▸ **TASK TO CARRY OUT**:
Which lines of the data include the string "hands"? List them all.
————————
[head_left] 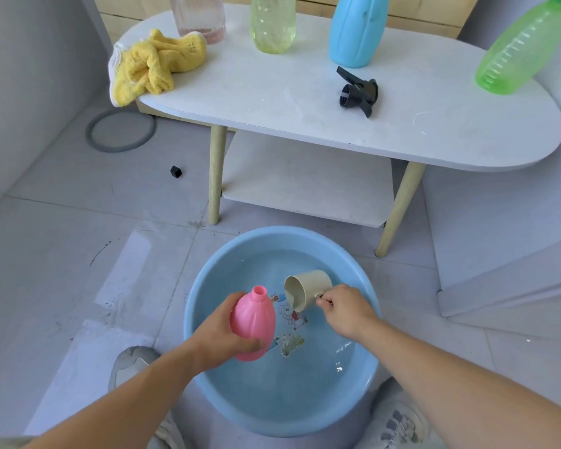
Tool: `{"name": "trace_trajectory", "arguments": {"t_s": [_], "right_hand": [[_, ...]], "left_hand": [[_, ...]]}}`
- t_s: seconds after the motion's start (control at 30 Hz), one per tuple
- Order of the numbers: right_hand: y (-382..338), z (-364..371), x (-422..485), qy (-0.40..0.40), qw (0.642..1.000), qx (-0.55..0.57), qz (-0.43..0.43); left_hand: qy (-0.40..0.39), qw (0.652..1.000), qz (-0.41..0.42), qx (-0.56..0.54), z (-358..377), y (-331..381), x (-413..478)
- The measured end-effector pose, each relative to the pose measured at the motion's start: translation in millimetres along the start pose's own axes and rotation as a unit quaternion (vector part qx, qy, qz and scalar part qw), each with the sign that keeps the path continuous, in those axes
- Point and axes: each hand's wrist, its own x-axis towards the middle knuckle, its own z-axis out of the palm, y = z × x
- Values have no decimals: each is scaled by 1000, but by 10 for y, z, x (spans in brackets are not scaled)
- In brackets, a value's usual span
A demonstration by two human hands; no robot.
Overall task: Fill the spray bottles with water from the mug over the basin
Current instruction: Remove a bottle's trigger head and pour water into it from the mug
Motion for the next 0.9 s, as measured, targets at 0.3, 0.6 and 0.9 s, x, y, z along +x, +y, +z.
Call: {"name": "trace_trajectory", "arguments": {"t_s": [0.3, 0.6, 0.9], "right_hand": [[-14, -11, 7, -22, 999, -7, 29], [-41, -5, -42, -50, 995, 58, 63], [-51, -152, -115, -39, 962, 255, 91]], "left_hand": [[2, 1000, 8, 2, 29, 5, 28], [5, 1000, 9, 15, 35, 4, 36], [22, 999, 26, 11, 1, 62, -20]]}}
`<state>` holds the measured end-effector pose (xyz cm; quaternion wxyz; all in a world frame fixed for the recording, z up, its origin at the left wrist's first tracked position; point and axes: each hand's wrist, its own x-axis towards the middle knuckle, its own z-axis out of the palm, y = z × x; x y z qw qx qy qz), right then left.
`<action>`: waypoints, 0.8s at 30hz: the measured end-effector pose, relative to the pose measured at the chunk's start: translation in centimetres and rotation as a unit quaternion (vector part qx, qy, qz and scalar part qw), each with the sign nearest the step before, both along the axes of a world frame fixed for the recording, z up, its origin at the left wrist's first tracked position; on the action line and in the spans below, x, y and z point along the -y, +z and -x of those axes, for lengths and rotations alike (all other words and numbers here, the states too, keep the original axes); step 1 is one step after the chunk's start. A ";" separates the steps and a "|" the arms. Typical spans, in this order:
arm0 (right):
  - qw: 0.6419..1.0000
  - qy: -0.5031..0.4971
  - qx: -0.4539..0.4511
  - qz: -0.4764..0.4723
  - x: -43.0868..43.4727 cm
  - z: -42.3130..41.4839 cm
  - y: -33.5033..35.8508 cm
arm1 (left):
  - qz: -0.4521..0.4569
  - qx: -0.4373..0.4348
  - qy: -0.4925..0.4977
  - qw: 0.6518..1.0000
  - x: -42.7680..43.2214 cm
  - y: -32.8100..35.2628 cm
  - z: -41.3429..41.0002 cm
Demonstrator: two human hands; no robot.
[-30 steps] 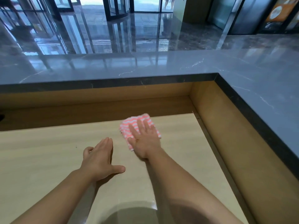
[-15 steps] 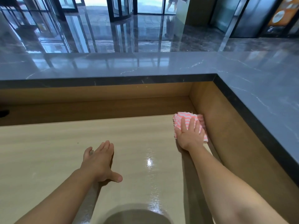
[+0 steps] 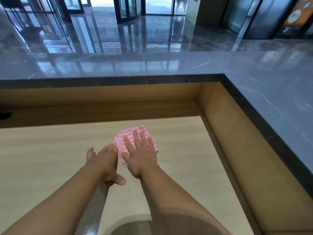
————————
▸ **EXERCISE RESULT**:
A demonstration by two human hands; no robot.
Demonstrator: two human hands; no robot.

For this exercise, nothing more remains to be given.